Inside Story

Wrong man, wrong place

The turmoil will continue, writes Geoffrey Barker, and meanwhile the small “l” liberals are missing in action

Geoffrey Barker 1 December 2009 692 words

Photo: Mosman Council

TURMOIL, division and instability seem certain to intensify inside the federal parliamentary Liberal Party following Tony Abbott’s one-vote victory over Malcolm Turnbull in the ballot for the party leadership. If anything, the vote deepens and widens a crippling internal split that has become a struggle for the soul of non-Labor politics.

The divided Liberals now face the prospect of not only a catastrophic defeat and years in opposition if Kevin Rudd is tempted to move to an early double dissolution election, but also the potential emergence of a new disaffected centre-right splinter party outside the Liberal–National coalition.

The outcome was not inevitable.

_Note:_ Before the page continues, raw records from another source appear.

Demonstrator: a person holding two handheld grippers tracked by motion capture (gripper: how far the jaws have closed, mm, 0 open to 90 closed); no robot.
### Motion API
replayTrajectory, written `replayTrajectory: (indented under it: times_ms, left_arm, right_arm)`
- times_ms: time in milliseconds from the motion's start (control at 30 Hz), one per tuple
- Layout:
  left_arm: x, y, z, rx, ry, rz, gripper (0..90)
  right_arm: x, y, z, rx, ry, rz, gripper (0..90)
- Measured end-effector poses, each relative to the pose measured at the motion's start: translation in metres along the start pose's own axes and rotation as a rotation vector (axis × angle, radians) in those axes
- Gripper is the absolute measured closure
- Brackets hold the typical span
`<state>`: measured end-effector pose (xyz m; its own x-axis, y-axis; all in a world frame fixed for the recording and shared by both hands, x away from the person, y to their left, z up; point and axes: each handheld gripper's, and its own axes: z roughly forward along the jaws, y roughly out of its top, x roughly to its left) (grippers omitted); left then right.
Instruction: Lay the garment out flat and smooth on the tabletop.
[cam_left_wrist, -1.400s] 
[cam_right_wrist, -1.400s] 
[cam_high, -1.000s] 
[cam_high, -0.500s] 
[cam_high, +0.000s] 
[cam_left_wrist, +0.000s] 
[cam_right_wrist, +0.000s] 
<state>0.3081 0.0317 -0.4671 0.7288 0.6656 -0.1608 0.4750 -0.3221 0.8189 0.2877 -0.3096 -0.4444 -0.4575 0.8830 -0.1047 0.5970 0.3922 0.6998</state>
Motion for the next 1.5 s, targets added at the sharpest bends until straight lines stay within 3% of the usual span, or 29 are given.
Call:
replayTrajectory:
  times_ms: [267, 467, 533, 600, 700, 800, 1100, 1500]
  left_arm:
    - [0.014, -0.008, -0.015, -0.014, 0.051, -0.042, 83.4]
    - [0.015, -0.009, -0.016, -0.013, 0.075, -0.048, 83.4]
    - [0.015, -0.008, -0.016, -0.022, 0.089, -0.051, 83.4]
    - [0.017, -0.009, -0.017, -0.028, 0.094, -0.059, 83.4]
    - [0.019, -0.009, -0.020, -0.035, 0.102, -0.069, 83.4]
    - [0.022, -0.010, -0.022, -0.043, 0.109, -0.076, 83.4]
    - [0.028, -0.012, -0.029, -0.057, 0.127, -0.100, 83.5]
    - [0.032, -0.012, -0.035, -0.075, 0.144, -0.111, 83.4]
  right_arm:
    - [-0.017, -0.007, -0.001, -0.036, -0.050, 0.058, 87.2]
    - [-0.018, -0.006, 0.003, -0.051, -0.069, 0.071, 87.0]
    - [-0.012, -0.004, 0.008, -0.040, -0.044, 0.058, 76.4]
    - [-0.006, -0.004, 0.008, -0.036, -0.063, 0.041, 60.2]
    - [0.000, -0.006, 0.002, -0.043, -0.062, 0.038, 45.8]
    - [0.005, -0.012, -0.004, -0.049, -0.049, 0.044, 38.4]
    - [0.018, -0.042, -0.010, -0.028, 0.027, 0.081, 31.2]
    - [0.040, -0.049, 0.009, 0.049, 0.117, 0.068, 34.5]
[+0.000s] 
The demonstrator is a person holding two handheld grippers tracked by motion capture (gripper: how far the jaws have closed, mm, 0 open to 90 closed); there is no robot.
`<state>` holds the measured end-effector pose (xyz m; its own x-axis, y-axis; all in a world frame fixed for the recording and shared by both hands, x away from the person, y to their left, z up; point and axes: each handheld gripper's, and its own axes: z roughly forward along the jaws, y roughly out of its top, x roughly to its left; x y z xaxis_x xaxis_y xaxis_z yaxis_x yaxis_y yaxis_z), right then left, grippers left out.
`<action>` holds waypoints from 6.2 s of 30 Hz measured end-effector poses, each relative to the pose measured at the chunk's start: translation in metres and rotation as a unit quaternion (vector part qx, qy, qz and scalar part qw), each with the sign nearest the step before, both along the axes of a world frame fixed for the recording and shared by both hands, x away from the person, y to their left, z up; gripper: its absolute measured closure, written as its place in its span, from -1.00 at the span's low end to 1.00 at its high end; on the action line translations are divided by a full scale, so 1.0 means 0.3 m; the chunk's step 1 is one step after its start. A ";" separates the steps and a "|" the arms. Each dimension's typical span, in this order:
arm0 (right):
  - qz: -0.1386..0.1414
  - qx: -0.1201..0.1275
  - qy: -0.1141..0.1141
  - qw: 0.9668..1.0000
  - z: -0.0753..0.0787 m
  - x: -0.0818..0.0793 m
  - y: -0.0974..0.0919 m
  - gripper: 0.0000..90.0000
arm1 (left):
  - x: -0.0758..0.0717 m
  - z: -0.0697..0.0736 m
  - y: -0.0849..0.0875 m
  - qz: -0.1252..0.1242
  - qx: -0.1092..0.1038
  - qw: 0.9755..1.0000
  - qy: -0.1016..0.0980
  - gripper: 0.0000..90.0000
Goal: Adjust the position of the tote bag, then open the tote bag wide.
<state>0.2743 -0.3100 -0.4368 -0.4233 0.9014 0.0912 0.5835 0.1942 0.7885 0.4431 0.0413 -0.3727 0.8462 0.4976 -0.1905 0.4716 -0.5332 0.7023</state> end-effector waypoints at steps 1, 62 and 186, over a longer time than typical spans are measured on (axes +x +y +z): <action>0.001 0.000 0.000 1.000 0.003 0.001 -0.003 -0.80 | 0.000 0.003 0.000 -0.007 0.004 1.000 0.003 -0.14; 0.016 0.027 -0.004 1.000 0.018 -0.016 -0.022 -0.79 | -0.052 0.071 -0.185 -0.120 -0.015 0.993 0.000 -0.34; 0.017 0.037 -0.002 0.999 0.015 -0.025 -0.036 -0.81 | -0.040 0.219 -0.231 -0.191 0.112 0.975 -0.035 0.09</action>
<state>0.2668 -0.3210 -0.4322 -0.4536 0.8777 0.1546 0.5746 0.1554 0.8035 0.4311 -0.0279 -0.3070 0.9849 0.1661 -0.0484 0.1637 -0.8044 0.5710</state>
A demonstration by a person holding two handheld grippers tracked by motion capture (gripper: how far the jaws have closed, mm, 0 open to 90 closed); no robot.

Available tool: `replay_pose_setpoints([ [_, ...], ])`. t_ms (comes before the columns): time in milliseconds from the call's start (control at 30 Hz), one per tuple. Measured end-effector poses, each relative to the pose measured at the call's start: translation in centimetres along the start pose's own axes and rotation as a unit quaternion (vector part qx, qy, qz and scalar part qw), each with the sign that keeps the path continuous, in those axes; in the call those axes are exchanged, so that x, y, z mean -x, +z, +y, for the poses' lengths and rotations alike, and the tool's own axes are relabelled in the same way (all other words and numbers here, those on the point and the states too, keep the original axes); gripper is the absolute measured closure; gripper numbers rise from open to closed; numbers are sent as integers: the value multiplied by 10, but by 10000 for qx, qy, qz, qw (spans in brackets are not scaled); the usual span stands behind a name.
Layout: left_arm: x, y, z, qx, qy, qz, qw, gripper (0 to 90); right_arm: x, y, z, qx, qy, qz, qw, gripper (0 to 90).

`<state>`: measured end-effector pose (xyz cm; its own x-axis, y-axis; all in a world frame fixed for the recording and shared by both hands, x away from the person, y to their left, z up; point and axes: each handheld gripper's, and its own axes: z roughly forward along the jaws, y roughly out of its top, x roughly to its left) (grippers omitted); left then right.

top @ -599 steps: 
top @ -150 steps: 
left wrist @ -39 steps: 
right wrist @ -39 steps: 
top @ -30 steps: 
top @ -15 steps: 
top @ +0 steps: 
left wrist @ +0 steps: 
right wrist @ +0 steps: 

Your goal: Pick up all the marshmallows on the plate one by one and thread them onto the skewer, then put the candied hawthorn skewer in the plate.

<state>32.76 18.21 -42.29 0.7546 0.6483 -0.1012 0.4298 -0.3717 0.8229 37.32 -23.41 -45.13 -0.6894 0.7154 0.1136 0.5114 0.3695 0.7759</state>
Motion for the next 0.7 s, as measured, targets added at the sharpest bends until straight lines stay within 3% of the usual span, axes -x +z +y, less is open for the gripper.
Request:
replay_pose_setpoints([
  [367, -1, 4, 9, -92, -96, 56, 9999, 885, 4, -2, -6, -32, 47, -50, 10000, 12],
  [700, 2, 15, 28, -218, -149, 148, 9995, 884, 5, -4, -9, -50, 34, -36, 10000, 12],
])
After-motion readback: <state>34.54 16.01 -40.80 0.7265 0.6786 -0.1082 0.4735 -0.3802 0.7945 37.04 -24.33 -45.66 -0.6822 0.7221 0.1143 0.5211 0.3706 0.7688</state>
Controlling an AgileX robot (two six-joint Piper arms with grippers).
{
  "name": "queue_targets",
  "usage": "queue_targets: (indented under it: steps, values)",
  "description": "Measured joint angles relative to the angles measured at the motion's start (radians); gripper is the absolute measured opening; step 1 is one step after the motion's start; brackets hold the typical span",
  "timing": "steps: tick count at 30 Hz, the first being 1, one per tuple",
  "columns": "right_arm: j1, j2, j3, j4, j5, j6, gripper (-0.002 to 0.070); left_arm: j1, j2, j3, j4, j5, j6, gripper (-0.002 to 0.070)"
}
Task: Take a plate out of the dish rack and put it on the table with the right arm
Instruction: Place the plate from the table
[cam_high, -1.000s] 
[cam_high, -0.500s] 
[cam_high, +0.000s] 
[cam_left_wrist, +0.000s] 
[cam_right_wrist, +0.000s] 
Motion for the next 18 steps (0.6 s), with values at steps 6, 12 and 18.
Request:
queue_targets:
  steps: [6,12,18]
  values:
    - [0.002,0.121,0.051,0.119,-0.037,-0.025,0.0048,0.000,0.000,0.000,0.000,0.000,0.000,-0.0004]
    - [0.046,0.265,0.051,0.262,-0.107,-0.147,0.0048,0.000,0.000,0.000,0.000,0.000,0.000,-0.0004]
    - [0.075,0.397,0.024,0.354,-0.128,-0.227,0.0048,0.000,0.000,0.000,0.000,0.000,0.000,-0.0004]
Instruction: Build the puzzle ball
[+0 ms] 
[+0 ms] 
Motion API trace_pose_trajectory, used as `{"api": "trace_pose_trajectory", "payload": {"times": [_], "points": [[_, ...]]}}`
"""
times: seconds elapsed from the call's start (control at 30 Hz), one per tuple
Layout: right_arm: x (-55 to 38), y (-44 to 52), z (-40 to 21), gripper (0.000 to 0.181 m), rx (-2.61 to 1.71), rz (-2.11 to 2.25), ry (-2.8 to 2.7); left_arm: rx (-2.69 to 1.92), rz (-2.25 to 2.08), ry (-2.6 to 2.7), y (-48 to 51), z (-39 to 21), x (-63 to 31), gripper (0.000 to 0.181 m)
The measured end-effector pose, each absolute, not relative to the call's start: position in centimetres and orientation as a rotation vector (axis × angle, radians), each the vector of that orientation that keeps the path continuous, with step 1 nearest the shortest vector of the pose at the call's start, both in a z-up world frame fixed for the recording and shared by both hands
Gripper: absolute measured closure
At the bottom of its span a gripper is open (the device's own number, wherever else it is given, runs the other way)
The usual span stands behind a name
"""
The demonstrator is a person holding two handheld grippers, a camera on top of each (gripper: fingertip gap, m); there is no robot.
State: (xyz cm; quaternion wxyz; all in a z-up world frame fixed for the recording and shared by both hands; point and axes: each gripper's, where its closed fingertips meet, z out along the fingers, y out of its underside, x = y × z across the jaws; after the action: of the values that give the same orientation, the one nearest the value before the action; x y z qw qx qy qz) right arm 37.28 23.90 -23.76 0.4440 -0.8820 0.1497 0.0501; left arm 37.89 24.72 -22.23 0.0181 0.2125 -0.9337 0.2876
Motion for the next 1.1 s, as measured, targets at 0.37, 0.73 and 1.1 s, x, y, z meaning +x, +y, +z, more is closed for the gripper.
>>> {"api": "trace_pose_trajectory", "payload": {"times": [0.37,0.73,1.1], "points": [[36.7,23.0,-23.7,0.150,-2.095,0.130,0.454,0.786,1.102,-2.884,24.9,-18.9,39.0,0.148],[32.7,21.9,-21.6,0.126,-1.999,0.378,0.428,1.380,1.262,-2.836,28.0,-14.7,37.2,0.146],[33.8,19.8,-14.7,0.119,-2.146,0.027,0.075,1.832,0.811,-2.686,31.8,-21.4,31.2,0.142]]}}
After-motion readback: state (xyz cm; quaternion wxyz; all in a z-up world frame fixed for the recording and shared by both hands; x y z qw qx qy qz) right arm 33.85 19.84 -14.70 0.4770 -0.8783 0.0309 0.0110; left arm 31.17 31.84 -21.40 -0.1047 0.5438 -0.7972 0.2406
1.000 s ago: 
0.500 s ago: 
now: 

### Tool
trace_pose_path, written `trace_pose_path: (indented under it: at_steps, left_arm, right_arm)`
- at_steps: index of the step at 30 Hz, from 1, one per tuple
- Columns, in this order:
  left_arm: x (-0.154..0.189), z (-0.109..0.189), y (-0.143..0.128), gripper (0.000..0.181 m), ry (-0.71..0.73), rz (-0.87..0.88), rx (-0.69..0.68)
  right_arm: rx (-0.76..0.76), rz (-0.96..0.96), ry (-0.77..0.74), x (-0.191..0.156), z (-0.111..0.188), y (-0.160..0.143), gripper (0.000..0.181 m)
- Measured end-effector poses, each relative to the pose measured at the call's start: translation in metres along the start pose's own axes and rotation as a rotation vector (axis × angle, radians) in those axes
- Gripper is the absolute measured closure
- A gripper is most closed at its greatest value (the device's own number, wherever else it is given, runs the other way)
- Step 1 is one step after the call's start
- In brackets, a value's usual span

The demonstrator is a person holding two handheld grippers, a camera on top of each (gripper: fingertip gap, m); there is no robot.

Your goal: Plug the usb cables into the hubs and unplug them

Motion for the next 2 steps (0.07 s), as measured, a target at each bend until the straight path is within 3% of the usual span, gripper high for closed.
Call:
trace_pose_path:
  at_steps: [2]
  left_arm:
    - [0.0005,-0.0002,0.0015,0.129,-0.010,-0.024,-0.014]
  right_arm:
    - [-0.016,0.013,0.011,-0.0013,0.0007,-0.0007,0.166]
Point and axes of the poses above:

It might have been averted if John Howard had been prepared to make way for Liberal renewal before his election defeat, and if Peter Costello had decided to take over as opposition leader and put in perhaps years of hard and thankless work. It might also have been averted if the party had not been captured by fundamentalists whose conservative convictions seem to have trumped the liberal capacity for compromise.

Neither Howard nor Costello was capable of acting in the broader interests of the party. Howard stayed until he was rejected even in his own electorate of Bennelong and Costello eventually chose a more attractive and lucrative option that he doubtless felt he was owed. Liberal MPs have little to thank them for now, although it is doubtful that they would accept this reality. Nor do they have much to thank Turnbull for: he was right about the climate change issue, but gravely mishandled the party politics.

Abbott’s one-vote victory after Joe Hockey was eliminated in an initial ballot was no victory at all: it merely confirmed how deeply the party’s conservative and liberal forces are divided, and not only on climate change. By giving Abbott the slimmest of victories, the Liberals have guaranteed that instability and infighting will continue. Turnbull, it seems safe to say, will not retire meekly to backbench oblivion.

By leaving Julie Bishop in place as Abbott’s deputy the Liberals have denied the new leader the benefit of a formidable senior colleague. Indeed the Liberal frontbenchers most likely to benefit from the change of leader include some of the less impressive former Howard government ministers. Meanwhile, Hockey seems certain to maintain a watching brief for another tilt at the Liberal leadership once Abbott is exposed as untenable. And Turnbull will want revenge.

Abbott is not by nature a healer; he is a warrior, a conviction politician who holds fundamentalist views on sensitive and divisive social policies and in areas including climate change. He will reward the conservative climate change sceptics who supported his bid to oust Turnbull and he will punish the liberals who agonised over a compromise with Labor over the emissions trading scheme.

As a big C conservative and a Howard favorite, Abbott’s rise will ensure that the party remains closely wedded to the fear-and-loathing Howard policies that were massively rejected when Australian voters elected Rudd Labor in 2007. This is a deeply irrational outcome to which Liberal MPs would have been sensitive if they had not been so panicked by the climate change legislation that they could not even entertain Joe Hockey’s compromise proposal for a free vote on the issue.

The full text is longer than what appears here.